#### [Task objective]
Repeat exactly the lines from the start of the material below up to and including the "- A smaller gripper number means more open" line.

#### [Supplied material]
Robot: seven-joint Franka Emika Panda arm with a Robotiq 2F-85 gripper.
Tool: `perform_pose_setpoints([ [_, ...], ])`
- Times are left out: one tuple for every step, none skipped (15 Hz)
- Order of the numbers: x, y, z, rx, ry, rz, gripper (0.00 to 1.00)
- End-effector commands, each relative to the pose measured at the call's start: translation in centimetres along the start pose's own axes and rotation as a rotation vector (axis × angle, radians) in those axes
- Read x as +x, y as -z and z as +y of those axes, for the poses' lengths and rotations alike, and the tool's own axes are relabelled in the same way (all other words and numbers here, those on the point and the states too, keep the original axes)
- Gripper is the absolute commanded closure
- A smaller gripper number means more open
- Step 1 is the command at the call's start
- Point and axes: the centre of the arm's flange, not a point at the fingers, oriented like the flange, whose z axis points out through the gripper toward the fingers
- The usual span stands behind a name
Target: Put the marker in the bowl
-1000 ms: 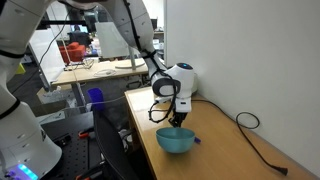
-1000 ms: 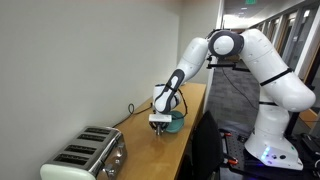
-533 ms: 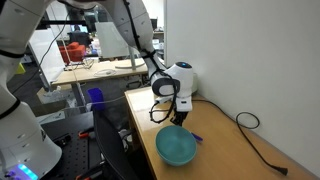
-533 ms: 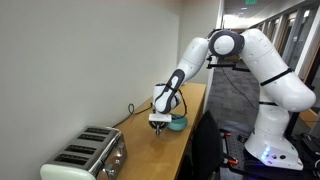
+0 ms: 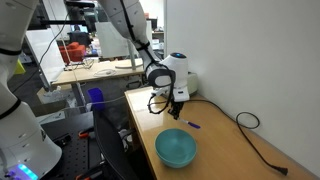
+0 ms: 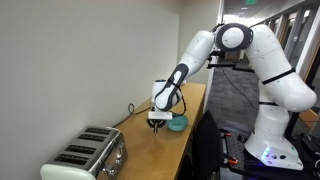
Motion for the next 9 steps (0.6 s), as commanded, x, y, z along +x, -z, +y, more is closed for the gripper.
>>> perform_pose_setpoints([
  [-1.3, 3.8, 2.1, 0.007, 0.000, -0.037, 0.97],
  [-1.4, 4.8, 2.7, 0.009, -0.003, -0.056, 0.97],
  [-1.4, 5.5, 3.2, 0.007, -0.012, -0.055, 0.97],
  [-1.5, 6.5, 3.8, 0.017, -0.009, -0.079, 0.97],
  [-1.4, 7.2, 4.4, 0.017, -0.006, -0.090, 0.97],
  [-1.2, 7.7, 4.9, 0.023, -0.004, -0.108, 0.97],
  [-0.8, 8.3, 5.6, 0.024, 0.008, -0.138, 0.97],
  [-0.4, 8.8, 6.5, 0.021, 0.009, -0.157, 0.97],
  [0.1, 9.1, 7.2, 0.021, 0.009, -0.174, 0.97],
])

#### [Your solution]
Robot: seven-joint Franka Emika Panda arm with a Robotiq 2F-85 gripper.
Tool: `perform_pose_setpoints([ [_, ...], ])`
- Times are left out: one tuple for every step, none skipped (15 Hz)
- Order of the numbers: x, y, z, rx, ry, rz, gripper (0.00 to 1.00)
- End-effector commands, each relative to the pose measured at the call's start: translation in centimetres along the start pose's own axes and rotation as a rotation vector (axis × angle, radians) in those axes
- Read x as +x, y as -z and z as +y of those axes, for the poses' lengths and rotations alike, and the tool's own axes are relabelled in the same way (all other words and numbers here, those on the point and the states too, keep the original axes)
- Gripper is the absolute commanded closure
- A smaller gripper number means more open

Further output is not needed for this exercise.